◆ TASK ◆
Beginning with the line that contains "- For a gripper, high", copy each remaining line of the data below exactly.
════════
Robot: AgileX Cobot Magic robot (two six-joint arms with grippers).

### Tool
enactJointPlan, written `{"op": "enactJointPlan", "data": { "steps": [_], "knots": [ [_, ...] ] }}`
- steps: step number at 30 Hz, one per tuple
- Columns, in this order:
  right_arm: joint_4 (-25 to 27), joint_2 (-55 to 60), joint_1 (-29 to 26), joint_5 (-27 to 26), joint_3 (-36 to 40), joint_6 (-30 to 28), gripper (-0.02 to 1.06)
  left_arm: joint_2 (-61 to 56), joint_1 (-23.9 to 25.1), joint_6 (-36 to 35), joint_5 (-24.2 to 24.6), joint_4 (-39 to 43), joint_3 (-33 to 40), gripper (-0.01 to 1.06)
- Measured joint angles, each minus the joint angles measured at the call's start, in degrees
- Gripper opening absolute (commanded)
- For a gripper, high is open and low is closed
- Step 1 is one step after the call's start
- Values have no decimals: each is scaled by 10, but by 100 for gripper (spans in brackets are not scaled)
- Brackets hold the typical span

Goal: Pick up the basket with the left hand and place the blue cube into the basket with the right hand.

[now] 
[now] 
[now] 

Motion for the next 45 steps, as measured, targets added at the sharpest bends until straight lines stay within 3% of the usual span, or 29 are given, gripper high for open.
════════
◆ SOLUTION ◆
- For a gripper, high is open and low is closed
- Step 1 is one step after the call's start
- Values have no decimals: each is scaled by 10, but by 100 for gripper (spans in brackets are not scaled)
- Brackets hold the typical span

Goal: Pick up the basket with the left hand and place the blue cube into the basket with the right hand.

[now] 
[now] 
[now] 

Motion for the next 45 steps, as measured, targets added at the sharpest bends until straight lines stay within 3% of the usual span, or 29 are given, gripper high for open.

No further output is required here.